CHAPTER XXIII.
A NEW PLAN OF THE MUTINEERS.
Having thus succeeded in sending what remained of his army back to Fort Strother, with abundant food at least for present uses, Jackson hastened to Fort Deposit and succeeded there in effecting arrangements for a constant supply of bread and meat.
Then he mounted his horse and rode back to Fort Strother, determined to collect what force he could without delay, and by vigorous measures to bring the campaign to a speedy and successful end.
His first measure was to order General Cocke to join him with the East Tennessee troops, saying in his letter to that officer that if he could arrive at Fort Strother by the 12th of December, bringing with him all the provisions he could gather, the Creeks could be crushed within three weeks. This was a most inspiriting prospect, and Jackson was apparently all the more elated because of his recent depression.
His good fortune was destined to be short-lived, however. He had scarcely reached Fort Strother on his return from Fort Deposit when he discovered that his volunteers were planning a new mutiny, or, as they stoutly maintained, were preparing to leave him with legal right and justice on their side.
The state of the case may be briefly summed up as follows: These volunteers had been mustered into service on the 10th of December, 1812, the terms of their enlistment being that they should serve for one year within the next two years, unless sooner discharged; that is to say, they were to be discharged as soon as they should have served a year; or, if their actual service in the field should not amount to a full year they should be discharged on the 10th of December, 1814. They were called into service when Jackson made his march with them to Natchez, which has been spoken of in a former chapter. After a few months, their services not being needed, they were dismissed from actual service to their homes, subject, however, to a call at any time until their time of service should expire.

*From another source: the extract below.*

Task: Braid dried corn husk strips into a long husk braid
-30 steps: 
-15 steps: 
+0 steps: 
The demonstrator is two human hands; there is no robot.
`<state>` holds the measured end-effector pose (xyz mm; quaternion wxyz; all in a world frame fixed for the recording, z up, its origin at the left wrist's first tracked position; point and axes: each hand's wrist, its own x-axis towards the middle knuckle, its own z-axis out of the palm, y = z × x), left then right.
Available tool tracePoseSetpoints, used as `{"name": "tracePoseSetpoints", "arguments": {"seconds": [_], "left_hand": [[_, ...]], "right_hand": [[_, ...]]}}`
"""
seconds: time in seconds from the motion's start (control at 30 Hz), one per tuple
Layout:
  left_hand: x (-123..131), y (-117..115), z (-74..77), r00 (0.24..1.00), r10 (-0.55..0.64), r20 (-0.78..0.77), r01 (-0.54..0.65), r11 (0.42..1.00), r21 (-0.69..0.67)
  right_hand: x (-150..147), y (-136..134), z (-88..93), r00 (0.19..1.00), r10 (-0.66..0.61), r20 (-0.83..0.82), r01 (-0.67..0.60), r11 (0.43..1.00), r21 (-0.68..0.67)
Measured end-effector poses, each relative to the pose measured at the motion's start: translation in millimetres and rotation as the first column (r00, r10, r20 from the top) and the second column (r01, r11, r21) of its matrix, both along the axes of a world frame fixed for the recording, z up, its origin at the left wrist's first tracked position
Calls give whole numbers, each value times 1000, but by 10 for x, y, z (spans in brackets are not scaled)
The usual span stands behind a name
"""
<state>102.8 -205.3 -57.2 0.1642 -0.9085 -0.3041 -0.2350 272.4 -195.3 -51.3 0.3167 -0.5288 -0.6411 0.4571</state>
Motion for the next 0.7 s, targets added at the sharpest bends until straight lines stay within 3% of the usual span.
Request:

Under this enlistment they were recalled to the field in September, 1813, as we have seen, and were under obligation to serve for a sufficient time to complete their term of one year in the field; but as it had been supposed when they were enlisted that their services would be needed continuously for a year, they had thought little about the alternative condition. They now held that their enlistment would expire just one year after it had begun—that is to say, on the 10th of December, 1813, a date now at hand. They were determined to permit no allowance to be made for the months which they had passed at home, and insisted that as they had enlisted for one year they would go home when the year should end.

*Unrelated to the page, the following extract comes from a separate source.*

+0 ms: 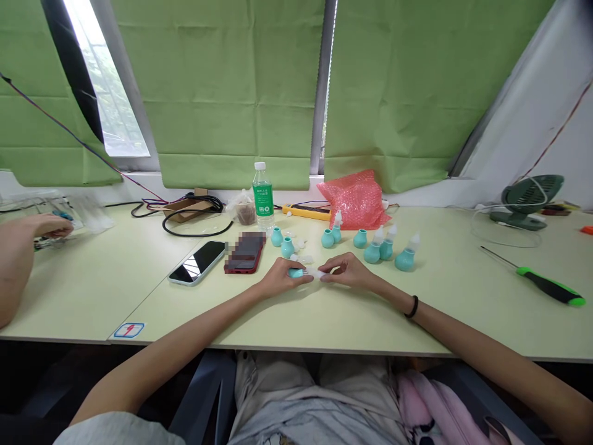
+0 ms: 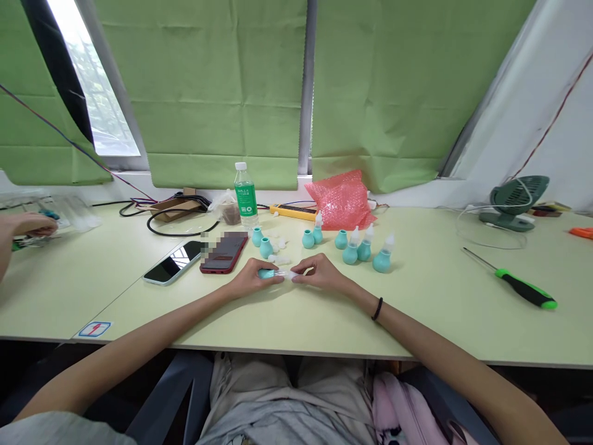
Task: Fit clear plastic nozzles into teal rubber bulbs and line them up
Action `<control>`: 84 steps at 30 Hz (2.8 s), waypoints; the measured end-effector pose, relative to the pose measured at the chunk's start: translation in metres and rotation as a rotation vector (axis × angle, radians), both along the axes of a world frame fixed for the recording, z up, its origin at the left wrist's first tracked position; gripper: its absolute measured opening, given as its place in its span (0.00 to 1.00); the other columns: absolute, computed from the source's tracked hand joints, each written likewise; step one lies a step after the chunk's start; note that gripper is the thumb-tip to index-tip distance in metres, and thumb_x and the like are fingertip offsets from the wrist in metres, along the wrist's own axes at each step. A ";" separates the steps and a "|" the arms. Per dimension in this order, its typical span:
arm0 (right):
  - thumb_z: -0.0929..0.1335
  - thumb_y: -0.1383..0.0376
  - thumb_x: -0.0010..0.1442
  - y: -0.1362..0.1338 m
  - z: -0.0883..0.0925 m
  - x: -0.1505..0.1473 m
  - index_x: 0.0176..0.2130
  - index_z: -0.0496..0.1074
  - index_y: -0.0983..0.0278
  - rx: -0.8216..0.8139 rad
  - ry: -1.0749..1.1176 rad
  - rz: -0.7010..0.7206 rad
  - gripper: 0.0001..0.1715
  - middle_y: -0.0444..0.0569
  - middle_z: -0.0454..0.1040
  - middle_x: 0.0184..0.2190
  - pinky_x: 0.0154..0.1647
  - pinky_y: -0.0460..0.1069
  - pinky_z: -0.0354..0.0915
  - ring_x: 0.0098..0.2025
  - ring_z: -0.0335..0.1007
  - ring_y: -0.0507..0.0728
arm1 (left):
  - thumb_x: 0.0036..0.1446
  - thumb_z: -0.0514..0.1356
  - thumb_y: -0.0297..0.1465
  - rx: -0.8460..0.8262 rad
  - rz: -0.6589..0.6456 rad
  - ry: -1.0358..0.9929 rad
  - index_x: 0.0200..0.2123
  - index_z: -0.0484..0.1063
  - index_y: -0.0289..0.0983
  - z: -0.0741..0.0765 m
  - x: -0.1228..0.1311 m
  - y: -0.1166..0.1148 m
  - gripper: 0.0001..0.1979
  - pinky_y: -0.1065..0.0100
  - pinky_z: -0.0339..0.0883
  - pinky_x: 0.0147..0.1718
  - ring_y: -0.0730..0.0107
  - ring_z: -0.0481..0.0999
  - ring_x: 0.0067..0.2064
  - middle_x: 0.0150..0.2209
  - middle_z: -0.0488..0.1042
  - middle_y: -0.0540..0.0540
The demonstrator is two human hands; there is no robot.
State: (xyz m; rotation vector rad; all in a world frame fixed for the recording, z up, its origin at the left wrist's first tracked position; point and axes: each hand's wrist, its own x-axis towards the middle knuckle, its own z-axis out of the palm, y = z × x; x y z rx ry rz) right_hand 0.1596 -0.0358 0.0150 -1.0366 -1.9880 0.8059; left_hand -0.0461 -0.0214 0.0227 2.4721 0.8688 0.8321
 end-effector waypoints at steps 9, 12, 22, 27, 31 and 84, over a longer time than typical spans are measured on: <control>0.68 0.62 0.42 -0.008 0.013 -0.006 0.35 0.72 0.66 0.108 0.089 -0.052 0.17 0.50 0.70 0.31 0.29 0.47 0.67 0.33 0.66 0.54 | 0.45 0.54 0.40 -0.030 -0.014 -0.030 0.25 0.73 0.30 0.004 0.003 -0.006 0.17 0.76 0.54 0.24 0.76 0.62 0.24 0.21 0.69 0.50; 0.69 0.63 0.42 -0.010 0.017 -0.006 0.35 0.72 0.66 0.073 0.073 0.003 0.17 0.50 0.71 0.31 0.30 0.48 0.67 0.33 0.66 0.54 | 0.44 0.55 0.40 -0.054 -0.030 -0.030 0.25 0.73 0.30 0.003 0.005 -0.008 0.17 0.75 0.54 0.24 0.76 0.63 0.25 0.21 0.69 0.50; 0.69 0.63 0.41 -0.013 0.019 0.001 0.33 0.72 0.66 0.085 0.030 0.035 0.16 0.49 0.70 0.28 0.28 0.47 0.67 0.30 0.66 0.52 | 0.46 0.53 0.42 -0.174 -0.029 -0.094 0.24 0.71 0.30 0.003 0.002 -0.003 0.19 0.76 0.53 0.22 0.77 0.62 0.23 0.19 0.66 0.50; 0.69 0.62 0.42 -0.013 0.013 -0.002 0.35 0.72 0.65 0.111 0.014 0.023 0.16 0.49 0.70 0.29 0.27 0.46 0.66 0.30 0.66 0.52 | 0.45 0.54 0.41 -0.141 -0.020 -0.072 0.25 0.72 0.30 0.004 0.001 -0.004 0.18 0.75 0.53 0.22 0.77 0.61 0.23 0.19 0.67 0.50; 0.69 0.62 0.42 -0.012 0.010 -0.004 0.34 0.73 0.65 0.093 0.053 0.020 0.16 0.48 0.70 0.28 0.23 0.44 0.64 0.29 0.66 0.51 | 0.45 0.54 0.41 -0.080 -0.034 -0.048 0.24 0.72 0.30 0.007 0.002 -0.006 0.18 0.75 0.52 0.22 0.77 0.61 0.23 0.20 0.67 0.51; 0.65 0.53 0.45 0.018 0.044 0.003 0.27 0.73 0.67 0.318 0.247 -0.524 0.19 0.48 0.73 0.23 0.27 0.49 0.65 0.26 0.67 0.55 | 0.54 0.46 0.34 0.146 0.128 -0.138 0.44 0.62 0.36 -0.006 0.013 -0.005 0.16 0.72 0.63 0.30 0.71 0.68 0.36 0.37 0.70 0.45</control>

In this demand for discharge the officers, who should have been the men's instructors in such a case, made the matter hopeless by joining the discontented soldiery. With their colonels and majors and captains to second them, the men were doubly certain to persist in their interpretation of the contract of service.
Not long before the disputed date the colonel of one of the volunteer regiments laid their case before Jackson in a letter, in which he assured him that the volunteers would demand their honorable discharge from service on the 10th of December, the anniversary of their enlistment. The appeal made in this letter was an adroit effort to play upon next to the strongest feeling in Jackson's heart—his fatherly affection for the men who had followed him into battle. We say next to the strongest feeling in his heart, because the strongest was, undoubtedly, his desire to serve his country by accomplishing the utter suppression of the Creeks. The colonel told Jackson that the volunteers looked to their loved and honored general to protect them in this their right, and to secure justice to them; that they lamented the necessity of leaving the field at such a time, but that their families and their private affairs required their return to their homes; that upon him, to whom they looked with reverence as to a father, depended the question whether, after their hard service under his leadership, they should be permitted to go home with the certificates of honorable discharge to which they were entitled, or should be forced to carry with them the ill-repute of deserters. He was strongly implored not to reward their devotion to the cause and to him by fixing this brand of disgrace upon them and their children after them.